The class of Kibera


  • Photographer
    Nicolas Lotsos
  • Prize
    Honorable Mention

With their ripped clothes, carrying their old crumbling backpacks, walking down the filthy muddy street, heading to their schools with just a huge smile. All the schools looks the same here: Dark, gloomy, with no electricity, crowded with kids of all ages as well as infants, teachers giving lessons and soothing the crying infants. Every school here is an orphanage as well. Kibera is thousands of crowded filthy slums, unpaved roads, scarce power supply, scarce food and lack of clean water supply, inadequate sewage disposal, unbearable smell of rotten food and human waste.
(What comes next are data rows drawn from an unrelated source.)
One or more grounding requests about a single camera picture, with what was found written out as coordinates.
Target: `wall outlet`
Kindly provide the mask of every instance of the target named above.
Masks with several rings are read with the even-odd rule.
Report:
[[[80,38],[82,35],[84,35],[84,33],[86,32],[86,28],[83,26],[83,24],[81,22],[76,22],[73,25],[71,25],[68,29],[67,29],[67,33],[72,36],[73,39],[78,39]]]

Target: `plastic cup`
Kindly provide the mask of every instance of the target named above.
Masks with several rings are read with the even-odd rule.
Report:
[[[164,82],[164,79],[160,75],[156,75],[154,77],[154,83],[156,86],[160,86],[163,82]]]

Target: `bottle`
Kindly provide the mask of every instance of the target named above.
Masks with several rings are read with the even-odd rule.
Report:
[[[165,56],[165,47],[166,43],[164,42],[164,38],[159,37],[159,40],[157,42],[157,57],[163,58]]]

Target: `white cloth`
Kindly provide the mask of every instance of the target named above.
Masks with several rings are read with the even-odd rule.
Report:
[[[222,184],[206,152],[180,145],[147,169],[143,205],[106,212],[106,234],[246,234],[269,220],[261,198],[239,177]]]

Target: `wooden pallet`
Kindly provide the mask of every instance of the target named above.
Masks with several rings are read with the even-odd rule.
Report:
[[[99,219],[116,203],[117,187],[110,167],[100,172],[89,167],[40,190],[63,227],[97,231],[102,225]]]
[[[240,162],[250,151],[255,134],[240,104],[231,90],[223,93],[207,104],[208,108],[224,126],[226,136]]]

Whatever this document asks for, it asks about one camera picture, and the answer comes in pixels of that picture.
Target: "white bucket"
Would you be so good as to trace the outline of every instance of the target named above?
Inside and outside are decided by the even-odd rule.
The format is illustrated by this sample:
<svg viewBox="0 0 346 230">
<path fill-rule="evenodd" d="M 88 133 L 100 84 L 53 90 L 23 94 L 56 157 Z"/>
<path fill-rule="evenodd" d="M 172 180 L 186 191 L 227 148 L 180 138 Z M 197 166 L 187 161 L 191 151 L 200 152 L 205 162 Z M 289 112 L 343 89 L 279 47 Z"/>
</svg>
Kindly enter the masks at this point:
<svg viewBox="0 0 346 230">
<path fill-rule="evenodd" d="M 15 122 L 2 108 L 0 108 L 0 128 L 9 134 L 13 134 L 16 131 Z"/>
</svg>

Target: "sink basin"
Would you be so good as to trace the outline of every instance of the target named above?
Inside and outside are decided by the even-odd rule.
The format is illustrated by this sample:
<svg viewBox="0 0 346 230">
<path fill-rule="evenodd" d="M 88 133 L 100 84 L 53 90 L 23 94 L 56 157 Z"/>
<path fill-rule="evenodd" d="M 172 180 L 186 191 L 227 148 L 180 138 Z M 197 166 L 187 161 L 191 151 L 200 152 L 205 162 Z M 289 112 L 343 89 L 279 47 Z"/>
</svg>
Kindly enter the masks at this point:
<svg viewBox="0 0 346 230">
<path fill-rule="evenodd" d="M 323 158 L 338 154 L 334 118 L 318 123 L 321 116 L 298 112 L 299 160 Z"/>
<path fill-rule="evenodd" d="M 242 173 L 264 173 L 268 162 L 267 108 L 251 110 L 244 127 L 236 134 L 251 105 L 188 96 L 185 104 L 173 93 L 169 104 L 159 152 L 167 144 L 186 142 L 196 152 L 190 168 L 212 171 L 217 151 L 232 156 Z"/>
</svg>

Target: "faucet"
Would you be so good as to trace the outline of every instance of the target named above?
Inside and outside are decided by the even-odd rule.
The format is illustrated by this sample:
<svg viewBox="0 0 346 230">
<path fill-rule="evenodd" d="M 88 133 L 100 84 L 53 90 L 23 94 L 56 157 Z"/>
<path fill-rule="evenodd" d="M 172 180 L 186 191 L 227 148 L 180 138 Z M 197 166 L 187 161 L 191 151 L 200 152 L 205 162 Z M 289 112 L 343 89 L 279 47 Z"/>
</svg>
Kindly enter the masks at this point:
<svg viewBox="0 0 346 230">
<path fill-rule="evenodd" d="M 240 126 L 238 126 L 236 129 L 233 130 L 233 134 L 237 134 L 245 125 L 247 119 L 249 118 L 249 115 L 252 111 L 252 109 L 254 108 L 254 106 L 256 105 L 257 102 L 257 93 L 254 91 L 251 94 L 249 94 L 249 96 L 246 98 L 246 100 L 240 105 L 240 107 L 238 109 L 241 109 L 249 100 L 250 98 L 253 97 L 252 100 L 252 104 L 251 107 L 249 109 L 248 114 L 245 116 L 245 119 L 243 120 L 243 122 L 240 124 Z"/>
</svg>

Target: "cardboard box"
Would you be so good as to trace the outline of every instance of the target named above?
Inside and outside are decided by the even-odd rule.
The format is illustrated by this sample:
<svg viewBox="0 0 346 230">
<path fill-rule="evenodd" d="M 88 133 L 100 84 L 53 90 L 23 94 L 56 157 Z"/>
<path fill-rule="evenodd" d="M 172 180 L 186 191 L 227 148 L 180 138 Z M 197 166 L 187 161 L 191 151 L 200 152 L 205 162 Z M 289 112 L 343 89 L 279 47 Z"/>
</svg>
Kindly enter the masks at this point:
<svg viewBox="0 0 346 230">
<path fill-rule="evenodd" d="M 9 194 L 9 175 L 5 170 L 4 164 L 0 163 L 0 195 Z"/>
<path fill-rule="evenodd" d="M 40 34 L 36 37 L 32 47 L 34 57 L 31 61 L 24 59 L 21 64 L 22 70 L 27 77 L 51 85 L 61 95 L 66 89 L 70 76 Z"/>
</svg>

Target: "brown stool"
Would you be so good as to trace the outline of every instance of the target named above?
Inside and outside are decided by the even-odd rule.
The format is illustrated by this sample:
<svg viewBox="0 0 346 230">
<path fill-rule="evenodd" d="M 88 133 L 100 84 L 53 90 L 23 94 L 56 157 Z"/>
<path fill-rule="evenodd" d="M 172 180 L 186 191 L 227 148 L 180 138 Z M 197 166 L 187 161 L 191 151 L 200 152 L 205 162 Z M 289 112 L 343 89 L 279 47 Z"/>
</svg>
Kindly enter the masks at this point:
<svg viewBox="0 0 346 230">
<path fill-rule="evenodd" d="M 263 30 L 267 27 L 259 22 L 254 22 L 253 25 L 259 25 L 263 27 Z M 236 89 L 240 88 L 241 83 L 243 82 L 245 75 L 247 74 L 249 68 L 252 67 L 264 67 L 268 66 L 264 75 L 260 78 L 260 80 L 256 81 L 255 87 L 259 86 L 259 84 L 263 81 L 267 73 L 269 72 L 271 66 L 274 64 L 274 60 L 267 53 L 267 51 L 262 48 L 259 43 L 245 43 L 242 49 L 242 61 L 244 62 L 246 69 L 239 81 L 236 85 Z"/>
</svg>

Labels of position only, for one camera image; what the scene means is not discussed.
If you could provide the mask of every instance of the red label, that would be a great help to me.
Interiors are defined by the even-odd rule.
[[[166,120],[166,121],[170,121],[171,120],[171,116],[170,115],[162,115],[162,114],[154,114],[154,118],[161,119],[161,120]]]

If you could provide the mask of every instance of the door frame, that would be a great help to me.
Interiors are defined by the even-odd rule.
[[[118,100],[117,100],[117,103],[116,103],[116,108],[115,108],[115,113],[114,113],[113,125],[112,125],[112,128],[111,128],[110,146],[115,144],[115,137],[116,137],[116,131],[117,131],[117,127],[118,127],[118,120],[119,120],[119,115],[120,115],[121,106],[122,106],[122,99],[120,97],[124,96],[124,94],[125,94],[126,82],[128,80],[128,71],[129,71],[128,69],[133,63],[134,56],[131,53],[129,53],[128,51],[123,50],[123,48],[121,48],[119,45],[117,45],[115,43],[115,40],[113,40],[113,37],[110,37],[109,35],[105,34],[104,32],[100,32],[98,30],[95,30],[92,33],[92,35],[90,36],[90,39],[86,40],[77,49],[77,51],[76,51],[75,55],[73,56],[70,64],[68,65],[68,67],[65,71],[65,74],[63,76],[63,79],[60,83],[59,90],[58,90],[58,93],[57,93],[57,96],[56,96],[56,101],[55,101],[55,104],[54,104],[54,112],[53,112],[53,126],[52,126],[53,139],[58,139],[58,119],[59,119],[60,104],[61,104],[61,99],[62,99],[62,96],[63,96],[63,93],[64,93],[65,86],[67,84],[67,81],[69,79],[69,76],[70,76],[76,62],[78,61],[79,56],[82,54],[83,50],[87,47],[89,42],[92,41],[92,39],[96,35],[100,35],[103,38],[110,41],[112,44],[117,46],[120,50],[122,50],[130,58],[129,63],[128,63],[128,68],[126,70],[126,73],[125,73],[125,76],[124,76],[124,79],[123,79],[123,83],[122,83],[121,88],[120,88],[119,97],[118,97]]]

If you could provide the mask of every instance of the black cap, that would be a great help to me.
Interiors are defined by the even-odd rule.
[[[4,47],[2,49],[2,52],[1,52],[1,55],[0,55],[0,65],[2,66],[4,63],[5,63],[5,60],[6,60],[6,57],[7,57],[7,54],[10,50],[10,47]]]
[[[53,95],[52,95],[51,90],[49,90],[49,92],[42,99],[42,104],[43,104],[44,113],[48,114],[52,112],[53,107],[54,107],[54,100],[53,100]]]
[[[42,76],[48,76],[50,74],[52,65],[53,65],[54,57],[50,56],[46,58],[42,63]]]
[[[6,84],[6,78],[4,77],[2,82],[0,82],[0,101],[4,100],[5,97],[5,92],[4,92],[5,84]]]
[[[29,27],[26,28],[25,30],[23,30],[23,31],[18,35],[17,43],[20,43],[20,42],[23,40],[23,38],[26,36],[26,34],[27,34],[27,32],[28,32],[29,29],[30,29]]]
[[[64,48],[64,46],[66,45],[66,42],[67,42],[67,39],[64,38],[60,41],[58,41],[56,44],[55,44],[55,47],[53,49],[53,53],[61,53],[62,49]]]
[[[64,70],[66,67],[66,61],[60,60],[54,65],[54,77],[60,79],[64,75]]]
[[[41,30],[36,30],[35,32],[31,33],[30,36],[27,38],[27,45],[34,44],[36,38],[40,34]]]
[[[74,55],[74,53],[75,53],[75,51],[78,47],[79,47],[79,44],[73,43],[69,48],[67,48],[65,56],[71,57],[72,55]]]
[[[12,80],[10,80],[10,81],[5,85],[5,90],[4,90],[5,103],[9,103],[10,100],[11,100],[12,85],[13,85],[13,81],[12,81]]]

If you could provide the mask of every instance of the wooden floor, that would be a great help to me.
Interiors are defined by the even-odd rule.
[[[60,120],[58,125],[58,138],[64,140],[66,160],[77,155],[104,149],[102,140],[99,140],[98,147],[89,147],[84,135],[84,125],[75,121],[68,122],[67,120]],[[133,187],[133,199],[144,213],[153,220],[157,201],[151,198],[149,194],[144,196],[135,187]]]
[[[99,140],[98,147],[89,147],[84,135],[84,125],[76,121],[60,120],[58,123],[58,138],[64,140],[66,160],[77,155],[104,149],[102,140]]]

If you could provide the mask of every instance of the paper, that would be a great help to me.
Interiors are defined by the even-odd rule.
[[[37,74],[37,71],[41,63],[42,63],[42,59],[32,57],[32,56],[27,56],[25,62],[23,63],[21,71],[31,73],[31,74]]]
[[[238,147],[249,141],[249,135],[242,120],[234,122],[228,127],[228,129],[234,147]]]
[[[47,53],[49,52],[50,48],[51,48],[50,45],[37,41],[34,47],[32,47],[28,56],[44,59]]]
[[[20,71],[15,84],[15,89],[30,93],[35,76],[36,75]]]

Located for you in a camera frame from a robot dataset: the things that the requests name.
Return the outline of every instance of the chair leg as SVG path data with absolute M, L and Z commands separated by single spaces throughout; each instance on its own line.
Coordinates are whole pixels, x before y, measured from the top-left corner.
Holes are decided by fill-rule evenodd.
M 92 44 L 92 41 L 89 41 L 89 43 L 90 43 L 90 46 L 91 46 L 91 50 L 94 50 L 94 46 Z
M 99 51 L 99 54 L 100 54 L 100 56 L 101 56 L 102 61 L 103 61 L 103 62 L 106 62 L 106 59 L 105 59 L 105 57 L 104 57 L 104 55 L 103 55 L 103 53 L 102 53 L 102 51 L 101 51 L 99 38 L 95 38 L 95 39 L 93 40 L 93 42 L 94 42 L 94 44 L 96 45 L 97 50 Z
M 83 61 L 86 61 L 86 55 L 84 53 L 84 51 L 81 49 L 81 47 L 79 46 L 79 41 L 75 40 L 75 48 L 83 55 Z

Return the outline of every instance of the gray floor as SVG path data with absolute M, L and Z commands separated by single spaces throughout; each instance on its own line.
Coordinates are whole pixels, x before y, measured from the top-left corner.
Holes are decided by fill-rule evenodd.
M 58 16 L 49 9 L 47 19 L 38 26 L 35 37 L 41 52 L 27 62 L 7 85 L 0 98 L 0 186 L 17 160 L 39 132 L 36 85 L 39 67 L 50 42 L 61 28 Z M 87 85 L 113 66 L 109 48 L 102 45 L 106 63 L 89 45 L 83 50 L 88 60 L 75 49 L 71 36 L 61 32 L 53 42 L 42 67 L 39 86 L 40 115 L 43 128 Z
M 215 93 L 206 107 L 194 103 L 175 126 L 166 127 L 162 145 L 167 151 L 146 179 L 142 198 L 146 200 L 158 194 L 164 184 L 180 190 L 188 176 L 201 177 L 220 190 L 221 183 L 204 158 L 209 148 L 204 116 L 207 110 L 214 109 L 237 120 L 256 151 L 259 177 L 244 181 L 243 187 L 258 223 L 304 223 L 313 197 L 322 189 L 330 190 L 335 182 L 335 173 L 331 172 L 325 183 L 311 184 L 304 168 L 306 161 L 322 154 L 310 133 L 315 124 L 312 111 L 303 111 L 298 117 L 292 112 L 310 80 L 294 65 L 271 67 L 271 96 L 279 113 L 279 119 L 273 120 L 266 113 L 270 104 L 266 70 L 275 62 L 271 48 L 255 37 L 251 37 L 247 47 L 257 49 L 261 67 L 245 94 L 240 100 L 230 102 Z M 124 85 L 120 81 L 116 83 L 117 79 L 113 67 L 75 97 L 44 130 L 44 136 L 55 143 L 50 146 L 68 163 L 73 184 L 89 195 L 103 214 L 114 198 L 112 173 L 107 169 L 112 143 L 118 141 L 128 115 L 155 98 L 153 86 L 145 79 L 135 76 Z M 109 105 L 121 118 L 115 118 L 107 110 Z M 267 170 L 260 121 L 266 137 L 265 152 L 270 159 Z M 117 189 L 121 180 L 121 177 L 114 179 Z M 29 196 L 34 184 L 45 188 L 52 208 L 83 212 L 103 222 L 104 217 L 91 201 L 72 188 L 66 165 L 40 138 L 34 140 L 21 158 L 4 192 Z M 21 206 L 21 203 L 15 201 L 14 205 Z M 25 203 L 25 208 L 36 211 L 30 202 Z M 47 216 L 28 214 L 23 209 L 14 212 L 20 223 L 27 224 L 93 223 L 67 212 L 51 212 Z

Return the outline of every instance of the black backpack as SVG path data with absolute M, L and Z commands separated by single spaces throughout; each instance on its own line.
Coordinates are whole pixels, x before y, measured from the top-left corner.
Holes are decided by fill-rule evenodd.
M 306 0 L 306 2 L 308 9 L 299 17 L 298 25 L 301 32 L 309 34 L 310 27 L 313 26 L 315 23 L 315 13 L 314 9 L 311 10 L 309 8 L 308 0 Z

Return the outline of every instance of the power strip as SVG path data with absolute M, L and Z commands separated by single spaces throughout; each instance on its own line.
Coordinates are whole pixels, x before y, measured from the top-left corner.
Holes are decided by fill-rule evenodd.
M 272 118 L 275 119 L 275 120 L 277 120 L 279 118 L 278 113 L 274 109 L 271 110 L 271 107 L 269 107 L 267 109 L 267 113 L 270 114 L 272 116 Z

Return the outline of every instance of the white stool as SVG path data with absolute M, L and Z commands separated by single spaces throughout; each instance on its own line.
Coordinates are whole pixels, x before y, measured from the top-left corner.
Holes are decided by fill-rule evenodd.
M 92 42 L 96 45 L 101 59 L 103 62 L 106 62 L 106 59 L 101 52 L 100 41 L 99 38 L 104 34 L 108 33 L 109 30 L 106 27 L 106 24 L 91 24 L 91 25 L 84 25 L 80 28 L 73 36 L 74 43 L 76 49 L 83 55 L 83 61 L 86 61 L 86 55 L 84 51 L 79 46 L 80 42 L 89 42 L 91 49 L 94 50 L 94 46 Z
The lack of sanitation combined with poor nutrition among residents, accounts for many illnesses and diseases. The conflict of Kibera confines on the clashes between the Kenyan government, which claims ownership of the land on which Kibera stands on, and the residents of Kibera that they claim that the land is theirs and hence the government has no right to demolish their shacks and remove the people from their slums. Among all conflicts arising in the slum, the kids of Kibera have no choice but to try to find their dreams and hopes for the future being better, and despite the long unresolved conflict, and unbearable living conditions kids still wake up every morning get ready and attend school, Many educated people in Kibera struggle to make this happen just to offer the kids of Kibera a good future.